Bab 1

6.3K 747 13
                                    

What the fuck. Itu adalah yang pertama diucapkan Jacqueline saat mendengar Marshall memecat dirinya. Tentu saja dia hanya mengucapkannya dalam hati. Bukan karena dia takut mengatakannya langsung di depan Marshall, sama sekali tidak. Mana mungkin dia takut dengan putra mahkota yang hanya bermodalkan royal blood line seperti Marshall. Jacqueline hanya sudah kelelahan, tidak sanggup lagi untuk bicara boro-boro meladeni ucapan nonsense dari Marshall.

"Kamu nggak usah datang ke kantor lagi besok," ucap Marshall. "Saya nggak bisa mentolerir staf yang nggak punya rasa hormat terhadap atasannya."

Whatever, batin Jacqueline. Sambil membereskan barang-barangnya dan bersiap pulang, Jacqueline hanya menghela napas. Kepalanya sakit bukan main sehingga dia bahkan tidak terlalu mendengarkan Marshall.

"Beresin barang-barangmu, saya nggak mau lihat muka kamu lagi besok."

Marshall membalikkan badan dengan angkuh lalu pergi. Setelah memecat Jacqueline begitu saja bahkan Marshall tidak berbasa-basi mengucapkan terima kasih atas jasa-jasa Jacqueline selama ini. Triliunan Rupiah yang menjadi kontribusi Jacqueline sepanjang masa baktinya di Wardhana Group seolah tak ada artinya bagi Marshall.

Hal tentang Marshall yang pernah Jacqueline dengar memang tidak semuanya baik. Namun, Jacqueline tidak menyangka bahwa ternyata Marshall in real life is that much of an asshole. Marshall adalah lulusan MBA dari Stanford. Rumornya dia menolak tawaran program MBA dari Harvard karena sudah bosan dengan boring ass Boston dan East Coast lantaran sebelumnya dia berkuliah di Babson College. Sebagai seseorang yang dulu kuliah di Big Apple, jelas-jelas Jacqueline tersinggung dengan komentar Marshall soal East Coast.

Yang Jacqueline tahu, sudah sebulan berlalu sejak Marshall kembali ke Jakarta setelah lulus MBA. Alih-alih segera bergabung di perusahaan, Marshall malah sibuk mengumpulkan orang-orang untuk menjadi bagian dari jaringan koneksinya lewat pesta, rave, dan entah social gathering jenis apa lagi. Tentu saja yang diundangnya hanyalah orang-orang yang dirasanya pantas: the prettiest, the coolest, the smartest, the richest, dan seperti yang pernah didengar Jacqueline dari beberapa eksekutif muda di elevator, the potential personal slaves—orang-orang yang tidak menarik bagi Marshall namun memegang posisi-posisi penting di perusahaan-perusahaan dan organisasi-organisasi. Marshall mengikat mereka dalam jaringannya agar dapat dimanfaatkan dalam melicinkan manuvernya di dunia bisnis.
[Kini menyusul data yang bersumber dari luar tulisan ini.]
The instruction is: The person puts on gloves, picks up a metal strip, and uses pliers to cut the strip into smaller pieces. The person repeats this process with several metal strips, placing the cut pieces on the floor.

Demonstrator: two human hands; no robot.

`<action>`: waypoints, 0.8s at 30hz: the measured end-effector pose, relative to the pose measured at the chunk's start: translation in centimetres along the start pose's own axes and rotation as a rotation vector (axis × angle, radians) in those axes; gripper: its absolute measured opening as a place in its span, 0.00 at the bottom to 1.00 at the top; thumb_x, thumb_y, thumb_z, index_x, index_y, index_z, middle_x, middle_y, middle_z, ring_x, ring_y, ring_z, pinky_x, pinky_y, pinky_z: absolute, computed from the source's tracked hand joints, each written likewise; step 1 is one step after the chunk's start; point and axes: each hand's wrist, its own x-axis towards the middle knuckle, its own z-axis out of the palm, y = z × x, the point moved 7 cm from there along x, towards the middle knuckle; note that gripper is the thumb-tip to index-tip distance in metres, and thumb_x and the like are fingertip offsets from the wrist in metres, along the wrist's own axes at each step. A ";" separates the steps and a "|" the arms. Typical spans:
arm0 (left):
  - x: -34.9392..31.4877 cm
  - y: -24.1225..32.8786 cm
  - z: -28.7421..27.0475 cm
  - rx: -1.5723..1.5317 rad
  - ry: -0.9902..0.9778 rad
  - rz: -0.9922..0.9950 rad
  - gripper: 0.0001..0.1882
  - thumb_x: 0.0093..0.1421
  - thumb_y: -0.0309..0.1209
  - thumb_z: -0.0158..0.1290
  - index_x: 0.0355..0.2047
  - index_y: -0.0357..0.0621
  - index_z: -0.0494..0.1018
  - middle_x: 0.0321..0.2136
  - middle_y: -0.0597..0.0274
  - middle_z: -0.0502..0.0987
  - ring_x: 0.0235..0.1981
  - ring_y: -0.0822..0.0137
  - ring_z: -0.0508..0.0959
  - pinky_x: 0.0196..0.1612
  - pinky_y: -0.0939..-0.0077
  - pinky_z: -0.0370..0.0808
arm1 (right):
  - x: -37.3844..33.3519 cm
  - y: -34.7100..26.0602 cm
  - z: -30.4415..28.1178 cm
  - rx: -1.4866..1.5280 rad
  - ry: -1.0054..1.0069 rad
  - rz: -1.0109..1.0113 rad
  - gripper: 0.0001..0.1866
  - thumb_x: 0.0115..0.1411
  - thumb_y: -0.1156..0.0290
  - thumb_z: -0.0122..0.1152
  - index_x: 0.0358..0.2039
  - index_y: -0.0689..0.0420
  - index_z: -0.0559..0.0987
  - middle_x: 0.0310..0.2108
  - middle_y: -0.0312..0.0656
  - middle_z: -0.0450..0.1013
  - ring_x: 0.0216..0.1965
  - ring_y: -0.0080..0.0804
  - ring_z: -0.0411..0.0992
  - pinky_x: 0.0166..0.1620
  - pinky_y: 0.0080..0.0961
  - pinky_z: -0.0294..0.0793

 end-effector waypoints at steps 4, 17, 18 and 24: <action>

Lantaran Jacqueline sudah tahu hal-hal tersebut tentang Marshall, maka saat Kana, sekretarisnya menyampaikan pesan kepada Jacqueline bahwa dia diundang Marshall ke welcome party-nya di rooftop Wardhana Tower selepas jam kantor, Jacqueline hanya menganggapnya angin lalu.

"Pestanya mulai jam 7, Mbak. Yang saya dengar dari anak-anak sih, Pak David dan Mas Haikal bakalan ke sana."

Ass kissing hanya untuk menjadi personal slaves bagi putra mahkota? Mungkin bagi David dan Haikal, duo tua bangka dan bocah yang masing-masing baru saja diangkat menjadi petinggi divisi product, merupakan sebuah privilege bisa menjadi budak pribadi Marshall. Tetapi bagi Jacqueline, semua itu hanyalah omong kosong yang tidak bisa dia cerna.

"Yang saya dengar juga, Mas Haikal bahkan mau present konsep startup-nya ke Pak Marshall." Kana menambahkan.

Jacqueline hanya mengusap matanya. Setelah budget yang diminta Haikal ditolak oleh Jacqueline, sepertinya dia berharap Marshall bisa menjadi penyelamat. Tentu tidak semudah itu. Kecuali Marshall akan mendanai proyek Haikal dengan koceknya sendiri, Jacqueline tidak akan mengubah keputusannya dan berbalik mendukung proposal Haikal yang cacat konsep itu.

"Saya nggak ikut, Kana." Jacqueline merasa tidak perlu menjelaskan panjang lebar. "Masih banyak kerjaan dan kepala saya sakit. Saya mau istirahat sebentar."